I've got the 650 disc but when I install it the only options in the software are the PXA-H100 and 9887. Did I do something wrong? Also even with everything hooked up I get the "Open port Error". Thanks for the help gang.


----------



## 82801BA (Jul 25, 2009)

That means that's not the correct disc


----------



## mfenske (Feb 7, 2006)

82801BA said:


> That means that's not the correct disc


Any idea where to obtain?


----------



## mfenske (Feb 7, 2006)

Found a torrent and got it. Just having a little trouble getting the calibration to work out.


----------



## n0nsense (Jul 30, 2009)

Hi to all! I also misplaced my original CD, can someone please point me to where I can download this CD? My system needs to be re-calibrated and I can't find this CD!

Many, many thanks!

Best,

~ja


----------



## olivera.c87 (Dec 30, 2013)

Hi dude how are you? I scratched my cd and now i changed my car battery seems my h650 lost it settings. Now i need the cd and i cant use it. Can you give me a hand? i tried downloading your files but they expired. I know it is a pain but i will thank you a lot if you help me, right now my pxe is a dead box.


----------



## reker13 (Oct 26, 2007)

update: received several PM asking to upload the files again. Sorry, I cleaned up my google drive and deleted the files by mistake. Sold my 660 and no longer have the disc. Sorry 



reker13 said:


> Due to request, I'm posting another format of the Alpine PXE-H650 and PXE-H660 software. This time the data plus audio not just the data file in a .rar format. This is a (.bin and .que) Using power iso v4. Nero or other programs should be able to read/write it. If so, you have a perfect copy of the original. If not, PM me and I'll do my best to accommodate you.
> 
> This image shows 2 sessions 1 is data and the other 1 is audio. 332meg and 107.8meg. Therefore, this is a true image file of the original disk. My copy says "PXE-H660 Setup Disk V2.2.9"
> 
> ...


----------



## 94civiceg (May 29, 2011)

Try FTP.alpine-usa.com

Login:techsupport

Password:alpineplayon



using windows explorer press view and select FTP site in Windows Explorer.


----------



## starfox5194 (Aug 1, 2013)

94civiceg

you are a great man. Thanks!


----------



## 94civiceg (May 29, 2011)

starfox5194 said:


> 94civiceg
> 
> you are a great man. Thanks!


Hopefully u found what u need there..


----------



## gt6334a (Sep 9, 2010)

94civiceg said:


> Hopefully u found what u need there..


his 94civigeg and all,

ok first thanks to everyone on this site for graciously sharing all their knowledge...!
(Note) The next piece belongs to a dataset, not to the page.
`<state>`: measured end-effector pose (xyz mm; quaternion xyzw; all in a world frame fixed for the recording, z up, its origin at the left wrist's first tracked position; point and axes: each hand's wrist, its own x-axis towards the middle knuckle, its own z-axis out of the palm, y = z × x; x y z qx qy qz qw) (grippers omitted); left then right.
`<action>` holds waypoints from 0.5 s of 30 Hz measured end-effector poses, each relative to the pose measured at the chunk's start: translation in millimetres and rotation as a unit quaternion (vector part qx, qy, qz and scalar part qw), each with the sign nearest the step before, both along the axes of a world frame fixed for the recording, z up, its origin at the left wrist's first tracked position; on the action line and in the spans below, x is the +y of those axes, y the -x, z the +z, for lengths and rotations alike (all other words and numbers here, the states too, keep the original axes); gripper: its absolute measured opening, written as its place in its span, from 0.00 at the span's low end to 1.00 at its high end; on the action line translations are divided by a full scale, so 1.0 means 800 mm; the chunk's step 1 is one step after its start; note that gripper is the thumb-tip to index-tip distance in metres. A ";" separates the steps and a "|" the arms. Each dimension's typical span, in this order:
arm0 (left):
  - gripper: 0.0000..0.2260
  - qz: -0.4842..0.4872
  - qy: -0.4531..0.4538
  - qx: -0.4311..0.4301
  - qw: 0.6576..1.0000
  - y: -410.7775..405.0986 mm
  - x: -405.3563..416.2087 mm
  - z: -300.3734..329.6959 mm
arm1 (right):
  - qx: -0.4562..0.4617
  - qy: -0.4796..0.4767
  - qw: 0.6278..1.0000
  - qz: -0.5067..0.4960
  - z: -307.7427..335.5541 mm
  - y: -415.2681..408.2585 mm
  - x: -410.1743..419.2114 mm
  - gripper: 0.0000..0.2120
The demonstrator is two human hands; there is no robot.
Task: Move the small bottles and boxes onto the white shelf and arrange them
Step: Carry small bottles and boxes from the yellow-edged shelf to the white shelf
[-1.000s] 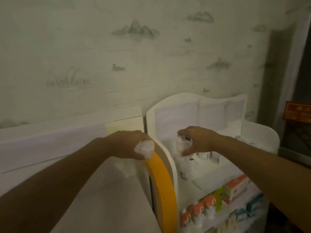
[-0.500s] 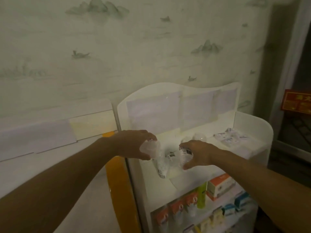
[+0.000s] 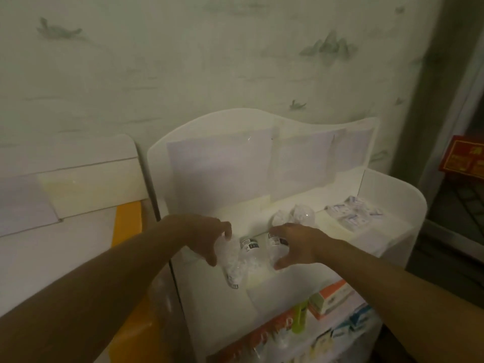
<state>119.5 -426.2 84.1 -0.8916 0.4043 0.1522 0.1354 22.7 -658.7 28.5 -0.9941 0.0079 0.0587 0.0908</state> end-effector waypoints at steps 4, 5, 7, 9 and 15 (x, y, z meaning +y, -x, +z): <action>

this migt be a stupid question: lost my cd and from all the info on this thread i got a torrent downloaded (PXE-H660 SETUP 2.2.9.BIN).
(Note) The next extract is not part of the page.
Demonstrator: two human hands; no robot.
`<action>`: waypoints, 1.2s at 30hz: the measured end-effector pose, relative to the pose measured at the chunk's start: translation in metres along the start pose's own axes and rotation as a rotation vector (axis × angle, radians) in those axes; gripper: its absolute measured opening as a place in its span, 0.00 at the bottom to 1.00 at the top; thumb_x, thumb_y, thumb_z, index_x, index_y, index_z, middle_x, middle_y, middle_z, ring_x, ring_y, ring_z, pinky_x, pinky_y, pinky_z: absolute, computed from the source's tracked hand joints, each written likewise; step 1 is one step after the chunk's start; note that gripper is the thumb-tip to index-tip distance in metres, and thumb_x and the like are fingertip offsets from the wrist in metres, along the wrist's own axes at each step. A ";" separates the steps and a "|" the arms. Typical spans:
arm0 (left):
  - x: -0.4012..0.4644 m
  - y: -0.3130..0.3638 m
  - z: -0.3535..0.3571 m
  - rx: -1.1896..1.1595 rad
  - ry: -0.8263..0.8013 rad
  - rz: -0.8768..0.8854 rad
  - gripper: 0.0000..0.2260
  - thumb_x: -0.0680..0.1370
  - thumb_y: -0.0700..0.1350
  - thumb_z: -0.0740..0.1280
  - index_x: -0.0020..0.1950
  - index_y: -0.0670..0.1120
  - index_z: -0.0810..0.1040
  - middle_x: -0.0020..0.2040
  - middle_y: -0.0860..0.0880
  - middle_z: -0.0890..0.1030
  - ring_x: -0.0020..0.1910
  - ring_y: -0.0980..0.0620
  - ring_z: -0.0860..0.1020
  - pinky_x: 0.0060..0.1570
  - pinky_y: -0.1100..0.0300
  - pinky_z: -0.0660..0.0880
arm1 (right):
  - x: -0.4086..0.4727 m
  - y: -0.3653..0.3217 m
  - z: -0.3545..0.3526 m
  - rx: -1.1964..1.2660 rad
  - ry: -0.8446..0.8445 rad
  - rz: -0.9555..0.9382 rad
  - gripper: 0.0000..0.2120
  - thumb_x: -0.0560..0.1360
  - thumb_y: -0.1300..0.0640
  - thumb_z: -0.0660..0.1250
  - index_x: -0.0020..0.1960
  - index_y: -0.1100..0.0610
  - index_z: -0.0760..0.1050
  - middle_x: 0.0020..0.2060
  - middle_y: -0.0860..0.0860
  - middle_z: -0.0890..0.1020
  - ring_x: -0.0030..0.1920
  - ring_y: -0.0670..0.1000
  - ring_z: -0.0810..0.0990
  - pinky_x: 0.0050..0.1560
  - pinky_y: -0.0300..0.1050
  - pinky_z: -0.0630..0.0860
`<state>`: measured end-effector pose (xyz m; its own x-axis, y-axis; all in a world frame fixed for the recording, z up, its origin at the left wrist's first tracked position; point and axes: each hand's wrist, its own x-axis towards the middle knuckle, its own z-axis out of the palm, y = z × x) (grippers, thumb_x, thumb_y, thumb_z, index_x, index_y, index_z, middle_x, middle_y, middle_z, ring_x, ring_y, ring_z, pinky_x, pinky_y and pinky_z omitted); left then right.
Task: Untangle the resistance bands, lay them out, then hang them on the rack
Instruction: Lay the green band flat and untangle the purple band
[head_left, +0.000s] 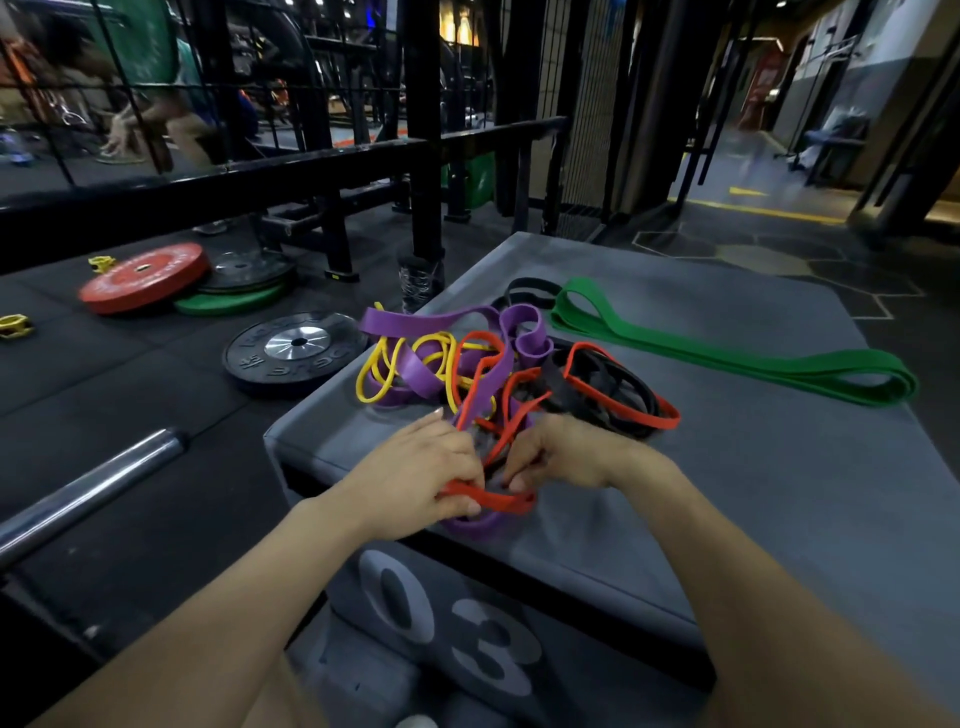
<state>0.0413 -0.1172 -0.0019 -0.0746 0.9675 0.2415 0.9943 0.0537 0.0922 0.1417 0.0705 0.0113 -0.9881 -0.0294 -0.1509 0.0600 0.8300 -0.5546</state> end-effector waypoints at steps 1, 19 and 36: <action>-0.001 -0.001 0.000 0.005 -0.055 -0.010 0.12 0.73 0.58 0.65 0.48 0.52 0.79 0.44 0.55 0.75 0.48 0.59 0.68 0.67 0.62 0.54 | 0.002 0.001 -0.001 -0.061 -0.040 0.017 0.10 0.70 0.61 0.72 0.51 0.58 0.83 0.43 0.47 0.82 0.45 0.44 0.78 0.52 0.40 0.75; -0.011 -0.029 0.004 0.249 0.073 -0.171 0.13 0.72 0.62 0.53 0.46 0.57 0.69 0.41 0.56 0.74 0.42 0.54 0.76 0.45 0.60 0.72 | 0.011 0.022 -0.038 1.290 1.226 0.407 0.16 0.79 0.65 0.57 0.34 0.57 0.69 0.27 0.53 0.74 0.31 0.52 0.72 0.29 0.42 0.74; 0.070 -0.015 0.044 -0.064 -0.006 -0.757 0.42 0.65 0.71 0.64 0.70 0.46 0.61 0.68 0.43 0.61 0.66 0.42 0.62 0.66 0.51 0.65 | 0.009 0.050 -0.036 0.491 1.223 0.798 0.10 0.73 0.66 0.60 0.54 0.66 0.72 0.55 0.64 0.76 0.56 0.63 0.74 0.56 0.52 0.71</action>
<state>0.0244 -0.0389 -0.0292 -0.7341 0.6737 0.0851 0.6656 0.6889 0.2870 0.1311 0.1315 0.0120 -0.1713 0.9823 0.0760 0.4093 0.1411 -0.9014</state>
Now i've tried to extract/burn this but so far no luck... Most software is saying that this is not a cd image.

What I've tried so far:


burning w/ CDBurnerXP, MagicISO
converting to ISO and burn w/ winbin2iso, acetone (in linux)

what am I doing wrong?

thanks!


----------



## steppinrazer (Jun 29, 2011)

https://mega.co.nz/#fm/FNoCzBqY

here's a temporary upload from the pxe-h600 disk.. hopefully it helps ?


----------



## gt6334a (Sep 9, 2010)

hi steppinrazer,

thanks!! however, it asked that I create an account and after that I can only see my own (empty) account...
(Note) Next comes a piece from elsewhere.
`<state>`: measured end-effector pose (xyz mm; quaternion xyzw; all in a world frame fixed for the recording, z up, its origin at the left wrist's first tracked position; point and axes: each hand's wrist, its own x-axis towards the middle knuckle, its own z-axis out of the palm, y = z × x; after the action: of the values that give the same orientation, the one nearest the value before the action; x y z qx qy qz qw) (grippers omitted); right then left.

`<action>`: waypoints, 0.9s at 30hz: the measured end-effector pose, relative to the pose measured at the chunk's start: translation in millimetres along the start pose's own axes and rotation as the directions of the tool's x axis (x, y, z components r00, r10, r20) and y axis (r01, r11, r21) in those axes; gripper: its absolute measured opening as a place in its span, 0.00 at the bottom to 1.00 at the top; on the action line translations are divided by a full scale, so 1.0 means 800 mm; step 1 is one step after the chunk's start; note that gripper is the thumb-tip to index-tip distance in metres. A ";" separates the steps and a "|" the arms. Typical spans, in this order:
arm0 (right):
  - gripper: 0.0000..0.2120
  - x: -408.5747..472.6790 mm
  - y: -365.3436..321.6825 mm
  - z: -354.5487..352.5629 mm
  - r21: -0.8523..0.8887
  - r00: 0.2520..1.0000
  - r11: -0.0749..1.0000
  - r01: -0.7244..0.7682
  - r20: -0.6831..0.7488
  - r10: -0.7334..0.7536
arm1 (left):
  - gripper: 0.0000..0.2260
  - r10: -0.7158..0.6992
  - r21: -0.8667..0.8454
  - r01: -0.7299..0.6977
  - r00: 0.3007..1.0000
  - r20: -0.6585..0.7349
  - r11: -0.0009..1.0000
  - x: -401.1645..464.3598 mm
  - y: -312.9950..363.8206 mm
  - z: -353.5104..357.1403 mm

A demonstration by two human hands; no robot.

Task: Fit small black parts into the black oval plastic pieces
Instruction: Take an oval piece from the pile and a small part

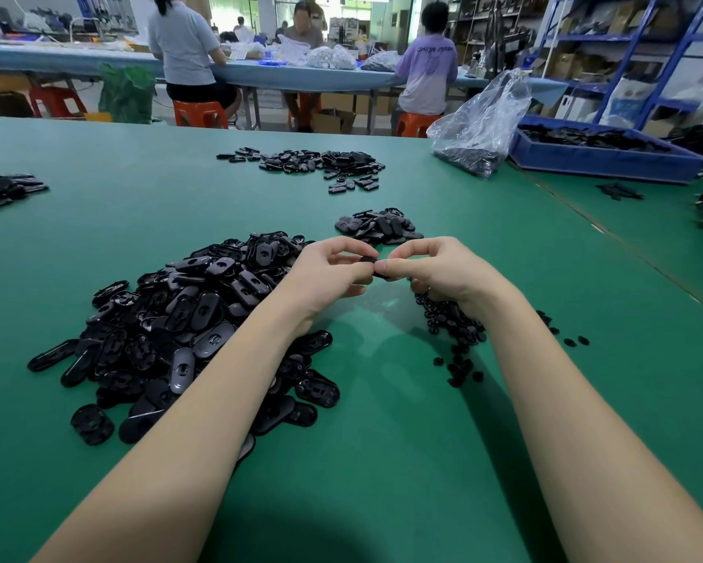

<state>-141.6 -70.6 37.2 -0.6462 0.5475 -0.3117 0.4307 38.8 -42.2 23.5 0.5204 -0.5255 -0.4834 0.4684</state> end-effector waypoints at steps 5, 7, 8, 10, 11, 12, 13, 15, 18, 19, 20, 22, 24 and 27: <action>0.07 0.001 0.000 -0.002 -0.024 1.000 1.000 -0.001 0.020 0.002 | 0.06 -0.002 -0.038 0.002 1.000 0.007 0.999 0.000 0.000 -0.001; 0.06 0.002 -0.001 -0.002 -0.041 1.000 0.999 -0.003 0.006 0.003 | 0.07 0.008 -0.033 -0.008 1.000 0.003 0.999 0.001 -0.001 0.000; 0.06 0.002 -0.001 -0.001 -0.052 1.000 0.999 -0.004 -0.003 0.004 | 0.07 0.010 -0.027 -0.010 1.000 0.001 1.000 0.001 -0.001 0.001; 0.05 0.003 -0.002 0.001 -0.059 1.000 0.998 -0.001 -0.015 0.000 | 0.07 0.010 -0.002 -0.010 1.000 -0.007 1.000 0.000 -0.002 0.003; 0.05 0.003 -0.002 0.003 -0.057 1.000 0.998 0.006 -0.020 -0.007 | 0.07 0.010 0.015 -0.010 1.000 -0.014 1.000 -0.001 -0.002 0.003; 0.05 0.004 -0.002 0.004 -0.058 1.000 0.998 0.014 -0.026 -0.016 | 0.07 0.010 0.030 -0.009 1.000 -0.022 1.000 -0.001 -0.002 0.004; 0.05 0.004 -0.002 0.006 -0.063 0.999 0.998 0.022 -0.032 -0.024 | 0.07 0.011 0.042 -0.010 1.000 -0.029 0.999 -0.001 -0.003 0.004; 0.05 0.005 -0.001 0.007 -0.073 0.999 0.997 0.036 -0.036 -0.039 | 0.07 0.011 0.062 -0.009 0.999 -0.038 0.998 0.000 -0.004 0.004; 0.06 0.007 0.001 0.008 -0.096 0.997 0.994 0.056 -0.039 -0.060 | 0.06 0.002 0.074 0.001 0.999 -0.043 0.997 0.002 -0.007 0.004; 0.07 0.008 0.002 0.009 -0.103 0.997 0.993 0.061 -0.047 -0.067 | 0.06 0.000 0.076 0.003 0.999 -0.047 0.997 0.002 -0.007 0.005; 0.07 0.009 0.003 0.010 -0.107 0.996 0.992 0.064 -0.057 -0.071 | 0.06 -0.001 0.077 0.005 0.999 -0.052 0.997 0.003 -0.007 0.005; 0.07 0.011 0.006 0.012 -0.115 0.995 0.991 0.065 -0.072 -0.073 | 0.07 -0.007 0.079 0.012 0.998 -0.064 0.997 0.004 -0.007 0.006; 0.07 0.013 0.008 0.014 -0.120 0.994 0.991 0.061 -0.083 -0.071 | 0.07 -0.013 0.085 0.020 0.997 -0.081 0.996 0.005 -0.008 0.007; 0.07 0.016 0.009 0.018 -0.137 0.991 0.988 0.069 -0.108 -0.084 | 0.08 0.001 0.114 0.013 0.992 -0.122 0.993 0.006 -0.011 0.009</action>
<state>-129.5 -80.4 23.3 -0.6753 0.5655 -0.3268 0.3426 32.2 -46.7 14.0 0.5766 -0.5209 -0.4212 0.4677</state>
am i doing something wrong, or do yu need to share something?


----------



## gt6334a (Sep 9, 2010)

from the PCworld article:
Mega: Hands-on with the encrypted cloud storage service | PCWorld


For someone to access this file, they will need both the file's URL and the key. Mega warns that if the secret key is exposed, anyone can access and download your file. If you are concerned about keeping your files private, Mega suggests you should not share the key through insecure channels such as plain email.


----------



## steppinrazer (Jun 29, 2011)

try this

https://mega.co.nz/#F!1ZxjwA7T!oz_vvrUL22b_ixFcY0L9ew


----------



## gt6334a (Sep 9, 2010)

i just downloaded this an hour ago. was concerned that it's only about 50 Mb as opposed to the 400+ Mb CD..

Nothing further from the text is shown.